Bertha Sheramsky Stenge (1891-1957)
About 1935
When Bertha Sheramsky was 18 and living with her parents and older (half-?) brother in Alameda, California, the census taker recorded her as an "artist" with her "own studio."
Alameda in the East Bay near San Francisco about 1930.
A 1955 interview on her art training.
Bertha Sheramsky Stenge (1891-1957)
Time/Life photographer Myron Davis
photographed the artist at work in 1946.
She'd also enjoyed mention in Newsweek.
Bertha chose a Century of Progress in architecture with
the dismissive image of the "teepees" of the Indigenous settlers on
Lake Michigan as the primitive and the "Temples" of modern architecture
as the ultimate in progress.
At 6:00 in her circular design, teepees up through Chicago's history to fair buildings at 12.
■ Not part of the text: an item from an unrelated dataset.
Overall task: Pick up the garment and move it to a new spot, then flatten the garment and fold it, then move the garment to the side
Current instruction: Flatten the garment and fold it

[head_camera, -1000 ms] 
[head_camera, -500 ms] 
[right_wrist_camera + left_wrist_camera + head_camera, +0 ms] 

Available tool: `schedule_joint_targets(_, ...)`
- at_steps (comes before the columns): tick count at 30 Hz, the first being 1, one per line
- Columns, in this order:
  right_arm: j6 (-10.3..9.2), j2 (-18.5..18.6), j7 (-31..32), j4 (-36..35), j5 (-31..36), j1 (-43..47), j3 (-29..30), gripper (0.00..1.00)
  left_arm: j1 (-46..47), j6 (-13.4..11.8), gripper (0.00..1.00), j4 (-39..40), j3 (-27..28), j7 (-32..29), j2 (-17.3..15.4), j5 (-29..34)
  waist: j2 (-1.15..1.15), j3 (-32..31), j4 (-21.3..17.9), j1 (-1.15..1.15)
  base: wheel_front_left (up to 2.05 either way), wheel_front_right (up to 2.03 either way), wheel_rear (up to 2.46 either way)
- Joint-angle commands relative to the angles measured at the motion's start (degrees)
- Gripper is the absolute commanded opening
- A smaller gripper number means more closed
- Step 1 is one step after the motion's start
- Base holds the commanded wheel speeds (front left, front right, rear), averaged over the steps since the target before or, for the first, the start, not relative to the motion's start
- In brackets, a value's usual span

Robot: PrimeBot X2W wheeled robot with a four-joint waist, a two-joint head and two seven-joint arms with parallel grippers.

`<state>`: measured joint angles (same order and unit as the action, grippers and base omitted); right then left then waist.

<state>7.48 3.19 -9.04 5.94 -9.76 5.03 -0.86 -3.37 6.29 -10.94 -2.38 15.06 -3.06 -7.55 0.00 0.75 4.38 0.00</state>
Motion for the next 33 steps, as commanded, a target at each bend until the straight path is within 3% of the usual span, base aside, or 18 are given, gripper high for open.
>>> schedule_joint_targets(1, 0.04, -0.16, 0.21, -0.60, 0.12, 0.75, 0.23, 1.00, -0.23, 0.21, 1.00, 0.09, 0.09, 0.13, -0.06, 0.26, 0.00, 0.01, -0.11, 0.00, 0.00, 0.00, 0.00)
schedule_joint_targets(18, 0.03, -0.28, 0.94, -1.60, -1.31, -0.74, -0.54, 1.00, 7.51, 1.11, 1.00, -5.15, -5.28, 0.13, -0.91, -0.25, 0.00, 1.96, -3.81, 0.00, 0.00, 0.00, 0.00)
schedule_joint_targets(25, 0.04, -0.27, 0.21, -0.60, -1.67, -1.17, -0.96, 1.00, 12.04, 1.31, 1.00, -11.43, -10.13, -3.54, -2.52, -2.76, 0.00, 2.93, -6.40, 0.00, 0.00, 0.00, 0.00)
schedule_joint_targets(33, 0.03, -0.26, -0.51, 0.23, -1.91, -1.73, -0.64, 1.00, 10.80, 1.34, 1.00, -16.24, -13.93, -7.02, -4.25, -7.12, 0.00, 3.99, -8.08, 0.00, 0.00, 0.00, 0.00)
Contestants found out about the contest in January and entries were due in the middle of May.
Collection of the Chicago Historical Society
That spring Bertha put a good deal of quilting into her entry with some
echoes of traditional piecing.
Thousands of quilters entered; no one won the grand prize promised for a commemorative quilt.
The winner was a traditional quilt, entered
by a needlework shop owner who commissioned the star quilt.
The judges must have been impressed with the
stuffed work quilting, an almost forgotten art.
Sketch of the prizewinner with stuffed work or trapunto
quilted leaves.
Many quilters copied the winner using patterns and kits.
Bertha Stenge was impressed with the stuffed quilting herself. Merikay Waldvogel tells us Bertha "heard it was the trapunto quilting on the grand prizewinning quilt that caught the judges’ eyes. Sooo she learned a short cut and added trapunto quilting designs to her quilt entries from then on."
"Here she is shown with her Hosannah Palm quilt (1935). It won in the Trapunto Class of the 1935 Kentucky State Fair. She also entered it in a 1936 Grange Quilt Contest and then again in the 1940 New York World’s Fair contest America Through the Needle’s Eye” where the quilt won first prize.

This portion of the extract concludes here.